Oordeel 2023-073, zorgvuldig, NVO-melding, stapeling van ouderdomsaandoeningen, uitzichtloos en ondraaglijk lijden.
Patiënte leed uitzichtloos en ondraaglijk op basis van een stapeling van ouderdomsaandoeningen.
In meldingen waarin de commissie van oordeel is dat de arts aan alle zorgvuldigheidseisen voldaan heeft en die geen enkele vraag oproepen, wordt de arts vrijwel altijd in een korte brief op de hoogte gesteld van de uitkomst van de beoordeling. De hieronder staande casus betreft een dergelijke melding. De tekst is dus niet een verzonden oordeel, maar een samenvatting van de casuïstiek van de betreffende melding.
Bij een vrouw, tussen de 90 en 100 jaar oud, was sprake van decompensatio cordis en artrose in haar knieën en schouder. Daarnaast was zij bekend met een toenemend slechte visus en gehoor.
Patiënte leed aan vermoeidheid, waardoor zij niet meer mobiel was. Zij genoot tot een jaar geleden van buiten fietsen, boodschappen doen of een uitje buiten de deur. Zij kon echter vlak voor het overlijden zelfs niet meer naar de stoel in de tuin lopen, aangezien dit haar te veel inspanning kostte. Zij ervoer pijn in haar knieën en schouder en was voortdurend benauwd door haar slechte hartfunctie. Het vooruitzicht dat dit in de toekomst alleen maar verder zou toenemen was voor patiënte ondraaglijk.
Zij sprak voor het eerst drie jaar voor het overlijden met de arts in algemene zin over levensbeëindiging. Een halfjaar voor het overlijden verzocht zij de arts over te gaan tot uitvoering van de levensbeëindiging.
Volgens de arts was er sprake van een vrijwillig en weloverwogen verzoek. De arts was er voorts van overtuigd dat het lijden voor patiënte ondraaglijk en naar heersend medisch inzicht uitzichtloos was. De arts raadpleegde een consulent van het Expertisecentrum Euthanasie om zo zorgvuldig mogelijk het lijden van patiënte in kaart te kunnen brengen.

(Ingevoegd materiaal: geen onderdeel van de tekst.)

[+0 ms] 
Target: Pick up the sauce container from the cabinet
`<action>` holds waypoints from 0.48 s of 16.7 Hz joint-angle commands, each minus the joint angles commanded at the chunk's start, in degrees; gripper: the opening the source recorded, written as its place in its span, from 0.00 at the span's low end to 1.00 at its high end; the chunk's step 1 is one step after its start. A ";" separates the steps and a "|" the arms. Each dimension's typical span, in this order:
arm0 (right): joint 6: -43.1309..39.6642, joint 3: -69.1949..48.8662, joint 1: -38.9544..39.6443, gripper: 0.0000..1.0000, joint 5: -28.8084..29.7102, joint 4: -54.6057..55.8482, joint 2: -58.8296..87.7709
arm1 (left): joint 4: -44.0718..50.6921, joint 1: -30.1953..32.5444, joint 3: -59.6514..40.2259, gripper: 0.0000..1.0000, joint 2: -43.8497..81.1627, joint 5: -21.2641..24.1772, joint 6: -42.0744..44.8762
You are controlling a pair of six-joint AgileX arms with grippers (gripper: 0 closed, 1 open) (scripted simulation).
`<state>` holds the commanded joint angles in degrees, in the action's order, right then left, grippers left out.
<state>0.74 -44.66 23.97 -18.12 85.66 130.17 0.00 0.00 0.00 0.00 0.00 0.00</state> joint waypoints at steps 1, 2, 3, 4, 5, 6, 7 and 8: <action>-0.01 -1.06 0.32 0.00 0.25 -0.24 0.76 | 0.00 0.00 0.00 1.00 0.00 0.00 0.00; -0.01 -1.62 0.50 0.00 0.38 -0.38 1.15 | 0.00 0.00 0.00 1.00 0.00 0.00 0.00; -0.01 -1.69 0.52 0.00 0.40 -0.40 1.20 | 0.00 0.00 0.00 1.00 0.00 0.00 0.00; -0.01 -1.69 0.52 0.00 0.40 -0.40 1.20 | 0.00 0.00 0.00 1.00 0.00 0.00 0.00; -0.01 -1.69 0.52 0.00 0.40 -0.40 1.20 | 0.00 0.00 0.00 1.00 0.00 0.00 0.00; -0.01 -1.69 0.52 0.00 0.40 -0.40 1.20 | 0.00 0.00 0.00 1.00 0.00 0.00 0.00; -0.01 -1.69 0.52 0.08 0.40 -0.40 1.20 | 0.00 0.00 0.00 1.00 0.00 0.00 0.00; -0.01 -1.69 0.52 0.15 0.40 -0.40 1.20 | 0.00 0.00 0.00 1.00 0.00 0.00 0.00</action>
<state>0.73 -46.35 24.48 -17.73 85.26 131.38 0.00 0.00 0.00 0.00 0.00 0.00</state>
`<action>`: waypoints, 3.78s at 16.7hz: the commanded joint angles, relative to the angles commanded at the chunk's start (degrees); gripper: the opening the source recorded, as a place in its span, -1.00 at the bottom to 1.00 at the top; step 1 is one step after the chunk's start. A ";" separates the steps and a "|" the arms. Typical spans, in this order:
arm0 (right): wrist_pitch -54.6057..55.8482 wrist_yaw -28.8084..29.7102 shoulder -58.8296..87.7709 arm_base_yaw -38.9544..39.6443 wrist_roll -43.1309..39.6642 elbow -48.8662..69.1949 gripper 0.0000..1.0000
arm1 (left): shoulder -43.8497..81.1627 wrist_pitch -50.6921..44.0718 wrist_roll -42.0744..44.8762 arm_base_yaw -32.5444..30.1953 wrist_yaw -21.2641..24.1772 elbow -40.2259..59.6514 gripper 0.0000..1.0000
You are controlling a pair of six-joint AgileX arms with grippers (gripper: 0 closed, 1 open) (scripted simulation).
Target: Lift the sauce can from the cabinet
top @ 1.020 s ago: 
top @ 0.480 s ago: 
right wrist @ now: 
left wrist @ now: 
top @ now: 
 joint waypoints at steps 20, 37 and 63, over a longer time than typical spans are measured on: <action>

Voorts waren er voor patiënte geen aanvaardbare mogelijkheden meer om het lijden te verlichten. Verder kon uit de stukken worden afgeleid dat de arts patiënte voldoende had voorgelicht over de situatie waarin zij zich bevond en haar vooruitzichten.
De arts raadpleegde een onafhankelijke SCEN-arts als consulent, die patiënte ongeveer een maand voor het overlijden bezocht. De consulent kwam tot de conclusie dat aan de zorgvuldigheidseisen werd voldaan.
De arts voerde vervolgens de euthanasie uit met de middelen, in de hoeveelheid en op de wijze als aanbevolen in de KNMG/KNMP Richtlijn Uitvoering euthanasie en hulp bij zelfdoding van september 2021.
Wil een patiënt in aanmerking komen voor euthanasie dan moet zijn lijden een medische grondslag hebben. Maar niet is vereist dat er een levensbedreigende aandoening bestaat. Ook een stapeling van ouderdomsaandoeningen – zoals slechtziendheid, slechthorendheid, botontkalking, gewrichtsslijtage, evenwichtsproblemen, cognitieve achteruitgang – kan oorzaak zijn van ondraaglijk en uitzichtloos lijden. Deze, veelal degeneratieve, aandoeningen treden doorgaans op hogere leeftijd op. Eén of een optelsom van meerdere van deze aandoeningen en daarmee samenhangende klachten kan lijden veroorzaken. Ook voor deze patiënten geldt dat het lijden en de ondraaglijkheid ervan samenhangen met zaken als levensgeschiedenis, persoonlijkheid en draagkracht (zie EuthanasieCode 2022, pagina 25).
De commissie kwam tot het oordeel dat de arts gehandeld heeft overeenkomstig de zorgvuldigheidseisen.